Instructions to follow »
Beneath this task are records; print exactly the stretch of them from the line with "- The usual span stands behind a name" through the line with "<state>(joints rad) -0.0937", both ends included.

Extracted data entries
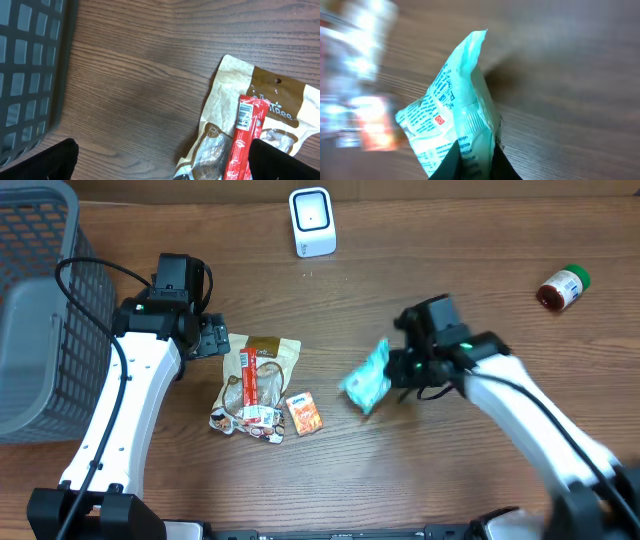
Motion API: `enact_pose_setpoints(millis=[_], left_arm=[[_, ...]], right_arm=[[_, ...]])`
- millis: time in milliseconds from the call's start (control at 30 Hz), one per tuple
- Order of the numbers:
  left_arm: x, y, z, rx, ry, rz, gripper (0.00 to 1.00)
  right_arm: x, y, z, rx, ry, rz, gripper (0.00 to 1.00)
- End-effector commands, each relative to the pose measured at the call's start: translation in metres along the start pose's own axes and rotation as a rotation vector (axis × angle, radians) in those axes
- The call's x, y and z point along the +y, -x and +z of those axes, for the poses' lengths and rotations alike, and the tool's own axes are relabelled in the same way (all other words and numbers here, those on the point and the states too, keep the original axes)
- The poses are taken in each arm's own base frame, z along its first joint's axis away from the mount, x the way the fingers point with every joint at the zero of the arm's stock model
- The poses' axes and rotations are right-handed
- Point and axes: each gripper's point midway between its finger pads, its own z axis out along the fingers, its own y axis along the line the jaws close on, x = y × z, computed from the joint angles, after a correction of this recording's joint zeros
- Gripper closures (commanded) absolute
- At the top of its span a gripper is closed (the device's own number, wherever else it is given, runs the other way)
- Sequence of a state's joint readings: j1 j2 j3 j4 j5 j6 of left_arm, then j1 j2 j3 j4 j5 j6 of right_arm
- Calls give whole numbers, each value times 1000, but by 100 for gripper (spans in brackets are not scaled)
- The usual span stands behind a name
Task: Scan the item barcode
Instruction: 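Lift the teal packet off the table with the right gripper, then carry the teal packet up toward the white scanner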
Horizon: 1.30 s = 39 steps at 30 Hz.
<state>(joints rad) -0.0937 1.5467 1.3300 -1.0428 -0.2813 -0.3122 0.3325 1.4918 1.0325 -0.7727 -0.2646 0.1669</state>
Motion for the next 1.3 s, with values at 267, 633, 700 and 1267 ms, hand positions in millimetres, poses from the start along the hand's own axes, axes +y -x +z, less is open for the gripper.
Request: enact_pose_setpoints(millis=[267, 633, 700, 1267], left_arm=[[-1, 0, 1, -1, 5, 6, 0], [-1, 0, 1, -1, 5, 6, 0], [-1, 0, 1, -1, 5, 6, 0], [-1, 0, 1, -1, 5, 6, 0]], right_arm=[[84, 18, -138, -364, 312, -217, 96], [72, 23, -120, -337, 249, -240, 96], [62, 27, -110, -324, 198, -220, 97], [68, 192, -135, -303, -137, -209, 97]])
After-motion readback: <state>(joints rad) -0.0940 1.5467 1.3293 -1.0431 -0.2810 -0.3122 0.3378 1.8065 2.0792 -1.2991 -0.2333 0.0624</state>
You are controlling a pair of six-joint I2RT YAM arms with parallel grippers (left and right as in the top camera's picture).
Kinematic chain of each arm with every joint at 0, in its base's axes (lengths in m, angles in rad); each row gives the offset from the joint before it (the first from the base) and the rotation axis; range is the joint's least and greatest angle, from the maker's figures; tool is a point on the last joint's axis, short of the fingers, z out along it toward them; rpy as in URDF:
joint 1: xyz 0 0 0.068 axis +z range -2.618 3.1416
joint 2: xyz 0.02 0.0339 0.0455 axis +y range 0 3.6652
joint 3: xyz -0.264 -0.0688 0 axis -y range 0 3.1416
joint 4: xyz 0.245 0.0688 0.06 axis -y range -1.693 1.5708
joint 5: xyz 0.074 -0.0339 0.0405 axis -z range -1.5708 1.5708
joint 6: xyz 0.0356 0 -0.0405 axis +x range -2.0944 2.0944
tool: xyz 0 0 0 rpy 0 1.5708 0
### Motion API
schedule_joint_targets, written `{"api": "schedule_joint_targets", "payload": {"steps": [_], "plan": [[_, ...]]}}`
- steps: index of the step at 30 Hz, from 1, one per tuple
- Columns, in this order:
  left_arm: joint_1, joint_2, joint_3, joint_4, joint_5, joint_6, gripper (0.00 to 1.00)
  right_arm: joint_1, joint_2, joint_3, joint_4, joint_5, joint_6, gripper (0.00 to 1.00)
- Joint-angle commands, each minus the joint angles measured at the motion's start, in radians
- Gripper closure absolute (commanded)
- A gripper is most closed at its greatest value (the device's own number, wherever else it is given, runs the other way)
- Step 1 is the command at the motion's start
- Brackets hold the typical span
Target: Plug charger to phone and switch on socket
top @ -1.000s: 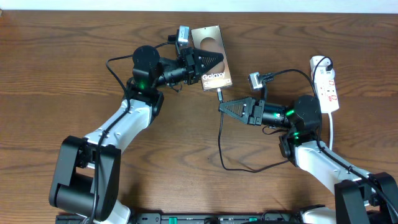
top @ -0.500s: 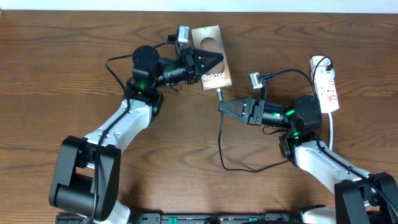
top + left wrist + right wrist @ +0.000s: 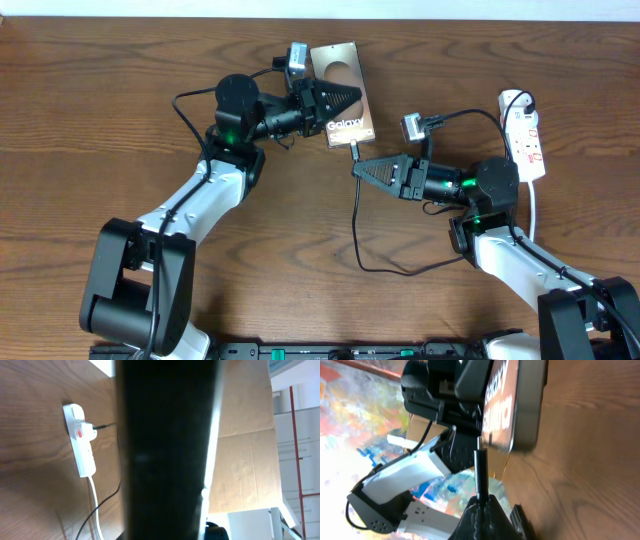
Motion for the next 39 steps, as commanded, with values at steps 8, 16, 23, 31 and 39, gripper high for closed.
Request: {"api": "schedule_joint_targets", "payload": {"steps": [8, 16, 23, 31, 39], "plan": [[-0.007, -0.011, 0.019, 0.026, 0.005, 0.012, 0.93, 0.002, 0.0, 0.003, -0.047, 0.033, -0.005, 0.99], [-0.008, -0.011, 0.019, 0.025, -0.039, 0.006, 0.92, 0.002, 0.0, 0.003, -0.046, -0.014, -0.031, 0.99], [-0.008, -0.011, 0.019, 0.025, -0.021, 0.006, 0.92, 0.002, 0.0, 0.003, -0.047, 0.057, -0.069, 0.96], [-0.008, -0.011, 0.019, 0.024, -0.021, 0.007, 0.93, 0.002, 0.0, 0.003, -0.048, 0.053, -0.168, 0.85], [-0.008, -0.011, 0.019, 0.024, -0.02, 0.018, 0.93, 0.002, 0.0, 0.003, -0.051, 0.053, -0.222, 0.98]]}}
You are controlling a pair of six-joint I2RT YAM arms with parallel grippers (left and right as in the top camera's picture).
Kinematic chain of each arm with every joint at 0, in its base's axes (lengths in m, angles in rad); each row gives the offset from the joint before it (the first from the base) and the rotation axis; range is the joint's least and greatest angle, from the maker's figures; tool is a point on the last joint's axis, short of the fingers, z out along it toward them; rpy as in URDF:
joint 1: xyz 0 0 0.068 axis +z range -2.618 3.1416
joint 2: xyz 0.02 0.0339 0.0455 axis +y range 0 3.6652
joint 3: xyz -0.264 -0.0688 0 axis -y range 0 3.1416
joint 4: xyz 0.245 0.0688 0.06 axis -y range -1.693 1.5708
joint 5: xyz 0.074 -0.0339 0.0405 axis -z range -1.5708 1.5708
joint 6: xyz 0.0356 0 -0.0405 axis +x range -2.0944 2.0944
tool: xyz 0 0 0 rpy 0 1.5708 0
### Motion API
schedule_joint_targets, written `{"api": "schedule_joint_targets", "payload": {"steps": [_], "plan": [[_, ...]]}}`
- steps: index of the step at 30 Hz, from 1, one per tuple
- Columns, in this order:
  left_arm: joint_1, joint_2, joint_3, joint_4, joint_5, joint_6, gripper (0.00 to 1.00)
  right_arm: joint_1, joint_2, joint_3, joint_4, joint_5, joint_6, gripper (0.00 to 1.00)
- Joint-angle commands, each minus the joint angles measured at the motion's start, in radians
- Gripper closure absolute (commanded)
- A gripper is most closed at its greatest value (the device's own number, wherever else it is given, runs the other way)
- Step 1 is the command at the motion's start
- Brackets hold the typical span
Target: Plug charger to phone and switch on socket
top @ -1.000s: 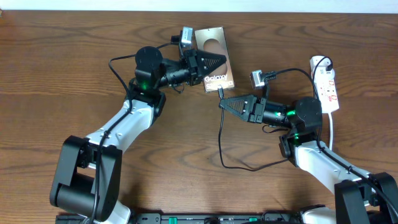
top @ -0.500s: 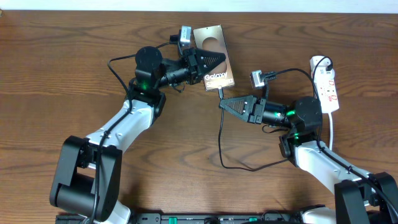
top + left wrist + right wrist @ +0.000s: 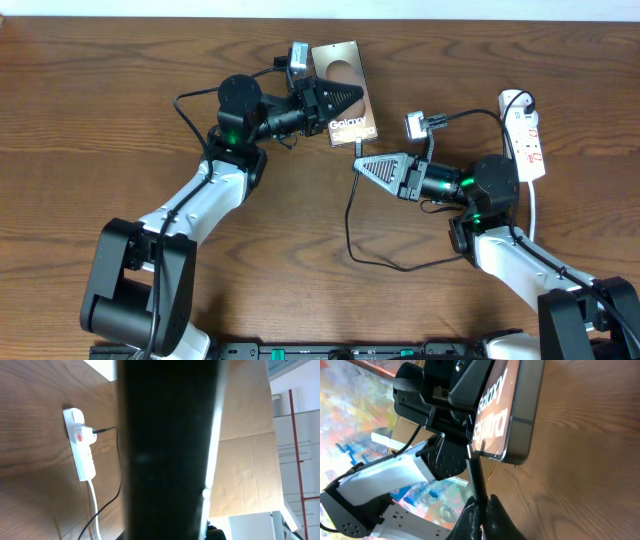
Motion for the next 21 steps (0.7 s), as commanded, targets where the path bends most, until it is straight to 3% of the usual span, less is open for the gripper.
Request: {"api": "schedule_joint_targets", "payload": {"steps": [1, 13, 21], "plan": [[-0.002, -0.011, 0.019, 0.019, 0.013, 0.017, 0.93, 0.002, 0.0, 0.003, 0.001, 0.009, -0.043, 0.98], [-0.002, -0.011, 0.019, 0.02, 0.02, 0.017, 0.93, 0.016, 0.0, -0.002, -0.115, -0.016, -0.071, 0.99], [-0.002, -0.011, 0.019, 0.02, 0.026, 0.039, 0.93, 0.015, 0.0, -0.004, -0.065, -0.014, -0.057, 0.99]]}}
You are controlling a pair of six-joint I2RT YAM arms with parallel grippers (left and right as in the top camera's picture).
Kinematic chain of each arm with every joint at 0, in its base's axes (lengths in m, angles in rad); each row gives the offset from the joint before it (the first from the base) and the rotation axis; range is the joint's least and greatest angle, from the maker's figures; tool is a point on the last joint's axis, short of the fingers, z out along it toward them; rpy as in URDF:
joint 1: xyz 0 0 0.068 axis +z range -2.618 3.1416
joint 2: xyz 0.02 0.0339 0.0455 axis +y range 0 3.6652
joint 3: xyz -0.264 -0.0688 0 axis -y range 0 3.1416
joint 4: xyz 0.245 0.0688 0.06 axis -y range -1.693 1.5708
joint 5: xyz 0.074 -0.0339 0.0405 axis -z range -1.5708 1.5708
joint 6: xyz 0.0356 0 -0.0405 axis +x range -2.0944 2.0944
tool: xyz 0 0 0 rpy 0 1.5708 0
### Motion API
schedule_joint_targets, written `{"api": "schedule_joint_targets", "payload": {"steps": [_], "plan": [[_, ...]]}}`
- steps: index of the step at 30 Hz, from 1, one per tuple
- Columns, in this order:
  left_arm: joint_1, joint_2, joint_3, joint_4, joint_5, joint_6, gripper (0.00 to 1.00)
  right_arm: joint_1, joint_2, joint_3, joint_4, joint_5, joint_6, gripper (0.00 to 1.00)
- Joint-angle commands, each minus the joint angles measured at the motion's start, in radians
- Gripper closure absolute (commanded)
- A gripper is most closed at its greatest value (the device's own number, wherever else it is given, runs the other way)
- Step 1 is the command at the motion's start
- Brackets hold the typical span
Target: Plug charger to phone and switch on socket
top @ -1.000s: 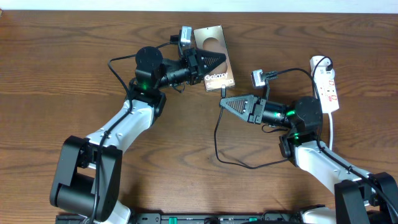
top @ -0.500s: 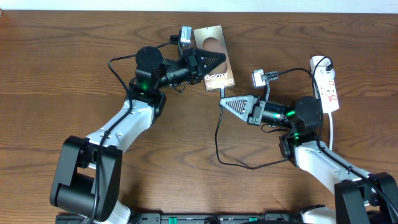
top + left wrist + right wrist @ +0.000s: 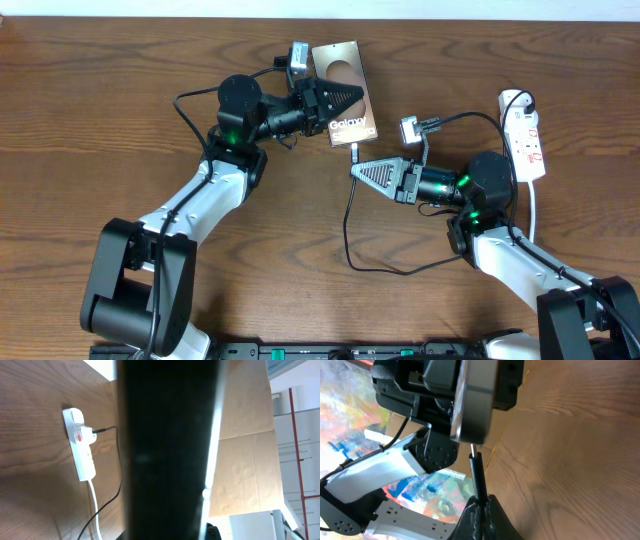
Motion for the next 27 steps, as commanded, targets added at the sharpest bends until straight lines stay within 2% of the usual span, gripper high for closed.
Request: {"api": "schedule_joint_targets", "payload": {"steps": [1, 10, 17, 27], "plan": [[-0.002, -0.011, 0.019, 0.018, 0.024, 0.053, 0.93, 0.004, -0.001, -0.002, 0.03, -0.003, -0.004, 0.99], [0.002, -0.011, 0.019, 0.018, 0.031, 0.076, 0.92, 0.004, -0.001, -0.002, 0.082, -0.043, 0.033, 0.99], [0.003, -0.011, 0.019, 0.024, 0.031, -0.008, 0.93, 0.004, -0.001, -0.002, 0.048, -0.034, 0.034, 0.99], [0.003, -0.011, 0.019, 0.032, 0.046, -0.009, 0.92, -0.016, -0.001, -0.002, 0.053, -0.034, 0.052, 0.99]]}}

Output for this exercise »
- The usual span stands behind a name
Task: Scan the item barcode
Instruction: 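Lift the teal packet off the table with the right gripper, then carry the teal packet up toward the white scanner
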Horizon: 1.30 s = 39 steps at 30 Hz.
<state>(joints rad) -0.0937 1.5467 1.3300 -1.0428 -0.2813 -0.3122 0.3325 1.4918 1.0325 -0.7727 -0.2646 0.1669</state>

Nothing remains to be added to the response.